WORK ITEM = Would you copy out exactly the lines of the listing below, beginning with the one that contains "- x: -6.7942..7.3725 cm" and ending with the last?

INFORMATION =
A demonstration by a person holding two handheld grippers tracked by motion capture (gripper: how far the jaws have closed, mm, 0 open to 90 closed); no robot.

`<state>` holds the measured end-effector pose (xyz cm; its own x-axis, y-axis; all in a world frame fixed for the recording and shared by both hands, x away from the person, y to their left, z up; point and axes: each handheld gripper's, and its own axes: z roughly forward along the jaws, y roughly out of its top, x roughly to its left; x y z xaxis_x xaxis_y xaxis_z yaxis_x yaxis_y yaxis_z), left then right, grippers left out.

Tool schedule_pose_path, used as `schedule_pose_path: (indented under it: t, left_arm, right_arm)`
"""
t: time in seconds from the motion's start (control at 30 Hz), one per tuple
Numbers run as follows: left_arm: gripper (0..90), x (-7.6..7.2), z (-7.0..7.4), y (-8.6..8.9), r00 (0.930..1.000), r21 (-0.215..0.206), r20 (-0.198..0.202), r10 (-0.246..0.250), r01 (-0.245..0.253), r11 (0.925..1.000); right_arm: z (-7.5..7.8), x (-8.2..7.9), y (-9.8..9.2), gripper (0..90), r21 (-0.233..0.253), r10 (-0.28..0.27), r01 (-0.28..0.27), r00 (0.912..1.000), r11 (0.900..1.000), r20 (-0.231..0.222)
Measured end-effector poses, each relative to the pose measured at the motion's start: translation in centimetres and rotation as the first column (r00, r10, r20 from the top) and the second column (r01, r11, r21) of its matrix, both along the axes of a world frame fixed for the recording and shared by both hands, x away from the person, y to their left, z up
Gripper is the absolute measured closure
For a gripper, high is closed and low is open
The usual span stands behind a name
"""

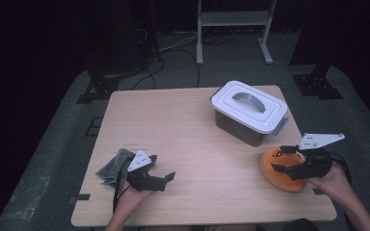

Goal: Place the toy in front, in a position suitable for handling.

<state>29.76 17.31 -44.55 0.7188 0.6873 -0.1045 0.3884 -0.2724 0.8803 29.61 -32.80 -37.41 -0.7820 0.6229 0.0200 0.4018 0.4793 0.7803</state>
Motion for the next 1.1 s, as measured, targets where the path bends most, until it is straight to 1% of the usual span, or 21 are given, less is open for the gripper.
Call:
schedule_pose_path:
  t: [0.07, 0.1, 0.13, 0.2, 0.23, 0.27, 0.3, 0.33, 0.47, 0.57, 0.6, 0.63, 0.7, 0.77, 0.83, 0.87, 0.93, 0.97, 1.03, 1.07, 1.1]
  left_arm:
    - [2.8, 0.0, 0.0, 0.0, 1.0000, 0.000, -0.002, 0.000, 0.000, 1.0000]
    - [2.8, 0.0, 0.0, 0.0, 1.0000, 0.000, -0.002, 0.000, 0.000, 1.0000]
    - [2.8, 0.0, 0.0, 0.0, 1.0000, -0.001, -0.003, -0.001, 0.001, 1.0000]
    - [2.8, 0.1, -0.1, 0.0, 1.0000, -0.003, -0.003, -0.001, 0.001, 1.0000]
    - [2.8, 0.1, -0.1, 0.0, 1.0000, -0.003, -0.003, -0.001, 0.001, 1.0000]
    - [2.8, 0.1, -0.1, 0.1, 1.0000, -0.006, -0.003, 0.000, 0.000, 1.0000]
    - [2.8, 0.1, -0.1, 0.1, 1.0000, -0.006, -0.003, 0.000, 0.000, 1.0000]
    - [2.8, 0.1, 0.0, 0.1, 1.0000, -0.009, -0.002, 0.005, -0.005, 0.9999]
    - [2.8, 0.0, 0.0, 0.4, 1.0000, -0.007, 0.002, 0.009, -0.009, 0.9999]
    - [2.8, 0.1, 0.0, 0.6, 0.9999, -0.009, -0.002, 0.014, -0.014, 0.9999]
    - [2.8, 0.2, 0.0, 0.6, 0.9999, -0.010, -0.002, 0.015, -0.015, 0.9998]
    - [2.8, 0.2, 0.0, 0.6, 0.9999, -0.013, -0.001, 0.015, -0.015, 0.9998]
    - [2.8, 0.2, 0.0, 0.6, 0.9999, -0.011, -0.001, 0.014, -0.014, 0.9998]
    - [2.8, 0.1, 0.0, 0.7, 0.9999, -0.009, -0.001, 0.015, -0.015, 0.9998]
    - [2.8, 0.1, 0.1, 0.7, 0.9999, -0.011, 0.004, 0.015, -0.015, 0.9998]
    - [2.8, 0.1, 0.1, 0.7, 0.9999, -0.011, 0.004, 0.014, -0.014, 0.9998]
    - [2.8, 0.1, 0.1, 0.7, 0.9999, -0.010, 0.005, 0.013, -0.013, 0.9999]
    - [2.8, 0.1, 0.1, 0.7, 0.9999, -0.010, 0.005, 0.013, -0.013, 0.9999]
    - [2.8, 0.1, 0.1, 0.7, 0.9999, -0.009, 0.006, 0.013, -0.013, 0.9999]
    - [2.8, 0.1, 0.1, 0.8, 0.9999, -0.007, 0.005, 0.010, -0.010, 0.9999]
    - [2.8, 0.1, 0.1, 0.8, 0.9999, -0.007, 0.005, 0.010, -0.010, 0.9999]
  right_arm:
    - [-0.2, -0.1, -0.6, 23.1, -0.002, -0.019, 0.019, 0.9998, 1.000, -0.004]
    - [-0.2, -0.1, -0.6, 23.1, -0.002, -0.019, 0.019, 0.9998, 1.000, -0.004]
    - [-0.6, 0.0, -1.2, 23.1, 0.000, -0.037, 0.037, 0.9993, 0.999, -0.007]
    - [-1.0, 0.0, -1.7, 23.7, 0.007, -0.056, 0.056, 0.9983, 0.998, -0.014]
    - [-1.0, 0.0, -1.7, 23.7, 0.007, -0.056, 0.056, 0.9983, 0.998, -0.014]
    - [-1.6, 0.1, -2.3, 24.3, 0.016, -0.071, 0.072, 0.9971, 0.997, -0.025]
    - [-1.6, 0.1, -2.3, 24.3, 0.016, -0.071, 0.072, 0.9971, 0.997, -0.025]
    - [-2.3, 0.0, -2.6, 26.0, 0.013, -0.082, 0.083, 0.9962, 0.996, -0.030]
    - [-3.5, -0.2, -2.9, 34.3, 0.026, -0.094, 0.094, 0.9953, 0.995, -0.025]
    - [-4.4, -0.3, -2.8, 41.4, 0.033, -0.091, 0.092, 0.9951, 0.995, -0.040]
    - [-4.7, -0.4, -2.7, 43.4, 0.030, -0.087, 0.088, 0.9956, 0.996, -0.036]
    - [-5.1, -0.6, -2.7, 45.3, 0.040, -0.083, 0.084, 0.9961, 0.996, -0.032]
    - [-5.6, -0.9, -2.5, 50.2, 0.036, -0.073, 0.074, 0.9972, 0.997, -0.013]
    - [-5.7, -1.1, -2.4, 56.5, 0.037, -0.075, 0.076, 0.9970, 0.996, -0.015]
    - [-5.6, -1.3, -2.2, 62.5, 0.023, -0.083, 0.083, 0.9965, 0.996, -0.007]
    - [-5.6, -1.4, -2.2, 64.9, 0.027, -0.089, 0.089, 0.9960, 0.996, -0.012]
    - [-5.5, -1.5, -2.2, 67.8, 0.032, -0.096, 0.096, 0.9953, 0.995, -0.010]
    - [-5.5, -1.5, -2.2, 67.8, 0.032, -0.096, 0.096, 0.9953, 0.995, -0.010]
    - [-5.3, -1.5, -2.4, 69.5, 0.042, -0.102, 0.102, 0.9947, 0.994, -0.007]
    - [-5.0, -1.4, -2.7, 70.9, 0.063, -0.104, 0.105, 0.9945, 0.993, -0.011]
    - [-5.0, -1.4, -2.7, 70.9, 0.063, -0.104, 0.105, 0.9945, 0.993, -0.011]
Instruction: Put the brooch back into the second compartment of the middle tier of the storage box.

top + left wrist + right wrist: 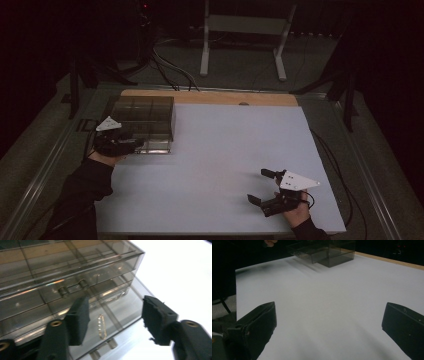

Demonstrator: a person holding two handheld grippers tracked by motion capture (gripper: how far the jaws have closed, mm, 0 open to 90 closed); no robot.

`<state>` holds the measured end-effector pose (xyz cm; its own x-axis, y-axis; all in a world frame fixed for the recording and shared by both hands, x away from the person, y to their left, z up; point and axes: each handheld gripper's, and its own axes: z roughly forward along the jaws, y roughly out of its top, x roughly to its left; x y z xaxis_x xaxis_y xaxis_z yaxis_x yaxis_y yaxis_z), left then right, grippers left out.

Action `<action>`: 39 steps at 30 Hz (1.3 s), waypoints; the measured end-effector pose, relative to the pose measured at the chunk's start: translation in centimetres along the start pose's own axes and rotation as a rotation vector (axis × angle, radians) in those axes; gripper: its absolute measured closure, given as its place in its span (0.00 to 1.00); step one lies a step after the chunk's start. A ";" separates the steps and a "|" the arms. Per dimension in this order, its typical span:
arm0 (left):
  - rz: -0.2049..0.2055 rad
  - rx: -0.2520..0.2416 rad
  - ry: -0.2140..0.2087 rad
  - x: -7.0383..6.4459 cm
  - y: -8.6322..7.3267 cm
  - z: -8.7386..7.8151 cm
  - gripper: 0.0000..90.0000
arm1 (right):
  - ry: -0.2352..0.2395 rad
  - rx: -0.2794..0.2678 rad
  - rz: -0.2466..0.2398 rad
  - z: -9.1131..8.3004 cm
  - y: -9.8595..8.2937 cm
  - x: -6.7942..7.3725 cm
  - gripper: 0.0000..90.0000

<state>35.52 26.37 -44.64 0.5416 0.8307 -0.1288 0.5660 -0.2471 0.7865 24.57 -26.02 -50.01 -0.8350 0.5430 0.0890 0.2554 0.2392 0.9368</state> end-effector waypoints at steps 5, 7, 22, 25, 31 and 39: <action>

OUTPUT OF THE TASK =
  - x: -6.7942..7.3725 cm
  - gripper: 0.0000..90.0000

<state>35.52 26.37 -44.64 0.5416 0.8307 -0.1288 0.5660 -0.2471 0.7865 24.57 -26.02 -50.01 -0.8350 0.5430 0.0890 0.2554 0.2392 0.9368</state> end-effector waypoints at steps 5, 7, 22, 25, 31 and 39: <action>

There is nothing more to the exercise.